'''

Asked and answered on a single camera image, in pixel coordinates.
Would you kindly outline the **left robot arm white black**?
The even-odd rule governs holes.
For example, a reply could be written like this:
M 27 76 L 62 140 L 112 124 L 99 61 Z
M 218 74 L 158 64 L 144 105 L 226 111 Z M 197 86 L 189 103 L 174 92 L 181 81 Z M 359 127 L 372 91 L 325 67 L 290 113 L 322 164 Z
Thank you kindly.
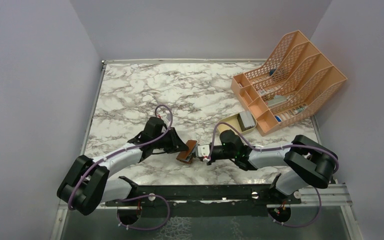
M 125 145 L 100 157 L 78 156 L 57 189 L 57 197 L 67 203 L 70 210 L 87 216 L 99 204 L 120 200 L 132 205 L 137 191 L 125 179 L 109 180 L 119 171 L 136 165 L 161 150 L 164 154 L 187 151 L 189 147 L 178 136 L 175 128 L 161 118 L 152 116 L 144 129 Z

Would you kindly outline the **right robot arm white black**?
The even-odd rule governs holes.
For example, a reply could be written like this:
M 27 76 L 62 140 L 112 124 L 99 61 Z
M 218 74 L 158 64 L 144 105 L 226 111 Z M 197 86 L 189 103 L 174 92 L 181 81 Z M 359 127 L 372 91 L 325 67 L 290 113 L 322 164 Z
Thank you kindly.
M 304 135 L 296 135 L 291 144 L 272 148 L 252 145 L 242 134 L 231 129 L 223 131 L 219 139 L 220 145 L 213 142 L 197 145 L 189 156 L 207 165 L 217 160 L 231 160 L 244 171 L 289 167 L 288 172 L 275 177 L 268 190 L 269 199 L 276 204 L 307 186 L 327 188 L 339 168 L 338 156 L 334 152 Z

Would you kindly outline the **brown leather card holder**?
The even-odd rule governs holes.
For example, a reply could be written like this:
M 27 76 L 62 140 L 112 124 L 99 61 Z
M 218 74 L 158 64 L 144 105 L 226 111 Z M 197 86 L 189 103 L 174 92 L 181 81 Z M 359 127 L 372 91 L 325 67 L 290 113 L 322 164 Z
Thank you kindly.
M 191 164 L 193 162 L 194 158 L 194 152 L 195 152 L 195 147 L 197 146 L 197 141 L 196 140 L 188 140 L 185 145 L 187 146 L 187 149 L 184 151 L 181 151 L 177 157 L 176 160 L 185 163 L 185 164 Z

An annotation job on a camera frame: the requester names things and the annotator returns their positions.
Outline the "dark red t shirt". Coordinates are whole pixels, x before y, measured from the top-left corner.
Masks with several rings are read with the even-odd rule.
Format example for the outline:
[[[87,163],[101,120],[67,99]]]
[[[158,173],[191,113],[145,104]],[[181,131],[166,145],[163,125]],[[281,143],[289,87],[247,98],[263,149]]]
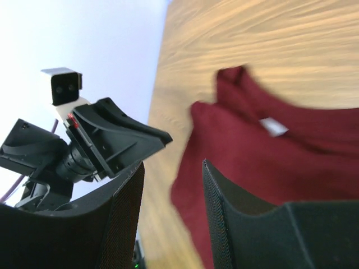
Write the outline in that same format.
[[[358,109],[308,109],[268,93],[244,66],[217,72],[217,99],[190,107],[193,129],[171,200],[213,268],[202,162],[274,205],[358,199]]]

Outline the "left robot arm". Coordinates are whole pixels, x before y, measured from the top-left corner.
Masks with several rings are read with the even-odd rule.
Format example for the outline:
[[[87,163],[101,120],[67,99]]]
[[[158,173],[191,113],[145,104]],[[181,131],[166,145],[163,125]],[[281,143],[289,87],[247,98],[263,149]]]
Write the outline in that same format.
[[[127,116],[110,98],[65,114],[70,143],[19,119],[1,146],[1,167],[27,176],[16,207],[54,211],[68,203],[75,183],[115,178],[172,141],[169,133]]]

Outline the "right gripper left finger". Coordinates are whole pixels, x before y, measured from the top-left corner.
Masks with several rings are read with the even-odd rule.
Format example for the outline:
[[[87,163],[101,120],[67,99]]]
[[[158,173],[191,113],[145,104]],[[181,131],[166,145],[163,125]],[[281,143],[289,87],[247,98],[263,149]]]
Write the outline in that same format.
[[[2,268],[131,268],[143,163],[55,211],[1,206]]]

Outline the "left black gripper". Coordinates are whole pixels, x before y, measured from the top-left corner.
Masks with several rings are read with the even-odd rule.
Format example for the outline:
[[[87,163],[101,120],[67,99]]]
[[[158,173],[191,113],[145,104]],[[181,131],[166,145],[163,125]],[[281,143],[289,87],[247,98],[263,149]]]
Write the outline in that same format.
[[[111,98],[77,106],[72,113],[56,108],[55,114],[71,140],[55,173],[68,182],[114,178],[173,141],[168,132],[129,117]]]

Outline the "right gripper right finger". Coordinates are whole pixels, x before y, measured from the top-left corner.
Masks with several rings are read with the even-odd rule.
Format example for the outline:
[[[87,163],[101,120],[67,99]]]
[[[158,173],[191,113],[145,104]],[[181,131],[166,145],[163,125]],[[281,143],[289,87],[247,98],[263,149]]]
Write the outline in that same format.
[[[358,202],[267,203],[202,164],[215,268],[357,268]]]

'''
'''

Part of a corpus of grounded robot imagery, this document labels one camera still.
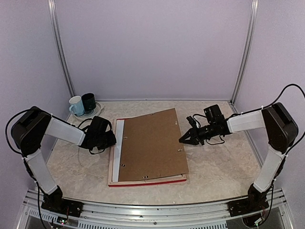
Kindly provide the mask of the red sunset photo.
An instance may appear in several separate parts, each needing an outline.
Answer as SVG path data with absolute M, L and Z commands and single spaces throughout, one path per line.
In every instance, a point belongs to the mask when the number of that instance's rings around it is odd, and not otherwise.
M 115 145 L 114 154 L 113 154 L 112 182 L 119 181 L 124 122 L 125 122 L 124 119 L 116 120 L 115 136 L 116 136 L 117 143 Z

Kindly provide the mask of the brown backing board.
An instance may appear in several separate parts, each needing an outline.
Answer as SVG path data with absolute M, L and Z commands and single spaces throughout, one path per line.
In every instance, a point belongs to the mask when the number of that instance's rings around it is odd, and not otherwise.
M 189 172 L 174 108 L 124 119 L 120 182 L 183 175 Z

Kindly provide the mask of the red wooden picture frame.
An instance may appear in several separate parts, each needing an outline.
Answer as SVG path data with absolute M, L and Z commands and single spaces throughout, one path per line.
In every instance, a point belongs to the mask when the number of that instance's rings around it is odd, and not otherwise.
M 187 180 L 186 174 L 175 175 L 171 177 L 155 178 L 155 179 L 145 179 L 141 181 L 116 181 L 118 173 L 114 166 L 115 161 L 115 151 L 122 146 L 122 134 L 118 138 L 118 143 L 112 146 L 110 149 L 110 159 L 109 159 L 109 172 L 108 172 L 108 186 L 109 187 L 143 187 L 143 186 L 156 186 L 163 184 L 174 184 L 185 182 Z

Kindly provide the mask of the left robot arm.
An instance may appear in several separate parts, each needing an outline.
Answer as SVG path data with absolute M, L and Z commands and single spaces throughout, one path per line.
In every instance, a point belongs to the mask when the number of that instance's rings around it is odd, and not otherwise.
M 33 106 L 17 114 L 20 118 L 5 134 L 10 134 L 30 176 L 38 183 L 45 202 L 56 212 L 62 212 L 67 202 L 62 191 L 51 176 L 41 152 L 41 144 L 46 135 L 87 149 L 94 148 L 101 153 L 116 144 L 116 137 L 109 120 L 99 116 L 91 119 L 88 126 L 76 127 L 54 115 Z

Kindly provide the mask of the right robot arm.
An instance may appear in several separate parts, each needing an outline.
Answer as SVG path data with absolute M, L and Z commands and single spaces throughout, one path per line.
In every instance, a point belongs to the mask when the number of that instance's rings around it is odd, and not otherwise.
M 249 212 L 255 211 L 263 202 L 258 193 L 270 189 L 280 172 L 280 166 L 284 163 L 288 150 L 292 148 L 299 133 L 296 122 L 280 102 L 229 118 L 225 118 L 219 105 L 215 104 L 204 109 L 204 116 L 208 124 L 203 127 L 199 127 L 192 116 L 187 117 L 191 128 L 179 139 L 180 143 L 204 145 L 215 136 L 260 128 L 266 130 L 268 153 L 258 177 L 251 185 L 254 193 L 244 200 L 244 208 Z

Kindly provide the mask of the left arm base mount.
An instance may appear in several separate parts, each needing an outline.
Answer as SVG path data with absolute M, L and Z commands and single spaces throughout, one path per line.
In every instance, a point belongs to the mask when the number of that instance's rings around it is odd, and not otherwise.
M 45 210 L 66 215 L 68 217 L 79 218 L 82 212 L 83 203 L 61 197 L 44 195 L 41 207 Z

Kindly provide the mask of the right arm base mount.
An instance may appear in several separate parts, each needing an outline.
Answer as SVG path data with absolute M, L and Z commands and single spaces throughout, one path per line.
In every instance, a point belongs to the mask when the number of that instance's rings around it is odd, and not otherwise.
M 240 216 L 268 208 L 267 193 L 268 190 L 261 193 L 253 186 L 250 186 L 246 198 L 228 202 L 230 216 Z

'''

**WORK TASK**. All lines in the entries above that include "Would" should be found and copied.

**EXPECTED OUTPUT**.
Would you kindly outline the **left robot arm white black**?
Would you kindly outline the **right robot arm white black**?
Would you kindly outline the **brown leather card holder**?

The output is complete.